Each line below should be quoted exactly, please.

• • • • • • •

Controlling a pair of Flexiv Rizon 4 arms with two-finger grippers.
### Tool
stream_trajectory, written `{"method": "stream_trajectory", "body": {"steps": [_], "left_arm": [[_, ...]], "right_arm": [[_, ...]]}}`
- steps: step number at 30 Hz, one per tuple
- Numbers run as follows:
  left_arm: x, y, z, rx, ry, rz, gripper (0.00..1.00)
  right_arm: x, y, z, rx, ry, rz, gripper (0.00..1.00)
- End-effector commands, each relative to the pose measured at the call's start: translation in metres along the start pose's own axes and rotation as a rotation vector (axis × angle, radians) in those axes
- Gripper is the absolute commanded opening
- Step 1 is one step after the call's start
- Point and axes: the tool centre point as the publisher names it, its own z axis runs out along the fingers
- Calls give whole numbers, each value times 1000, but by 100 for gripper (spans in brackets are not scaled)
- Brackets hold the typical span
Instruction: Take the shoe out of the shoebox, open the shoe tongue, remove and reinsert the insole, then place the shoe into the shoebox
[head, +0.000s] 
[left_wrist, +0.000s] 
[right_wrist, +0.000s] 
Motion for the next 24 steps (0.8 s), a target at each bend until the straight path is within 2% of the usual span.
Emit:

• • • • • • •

■ **WORKED SOLUTION**
Controlling a pair of Flexiv Rizon 4 arms with two-finger grippers.
### Tool
stream_trajectory, written `{"method": "stream_trajectory", "body": {"steps": [_], "left_arm": [[_, ...]], "right_arm": [[_, ...]]}}`
- steps: step number at 30 Hz, one per tuple
- Numbers run as follows:
  left_arm: x, y, z, rx, ry, rz, gripper (0.00..1.00)
  right_arm: x, y, z, rx, ry, rz, gripper (0.00..1.00)
- End-effector commands, each relative to the pose measured at the call's start: translation in metres along the start pose's own axes and rotation as a rotation vector (axis × angle, radians) in those axes
- Gripper is the absolute commanded opening
- Step 1 is one step after the call's start
- Point and axes: the tool centre point as the publisher names it, its own z axis runs out along the fingers
- Calls give whole numbers, each value times 1000, but by 100 for gripper (spans in brackets are not scaled)
- Brackets hold the typical span
Instruction: Take the shoe out of the shoebox, open the shoe tongue, remove and reinsert the insole, then place the shoe into the shoebox
[head, +0.000s] 
[left_wrist, +0.000s] 
[right_wrist, +0.000s] 
Motion for the next 24 steps (0.8 s), a target at each bend until the straight path is within 2% of the usual span.
Emit:

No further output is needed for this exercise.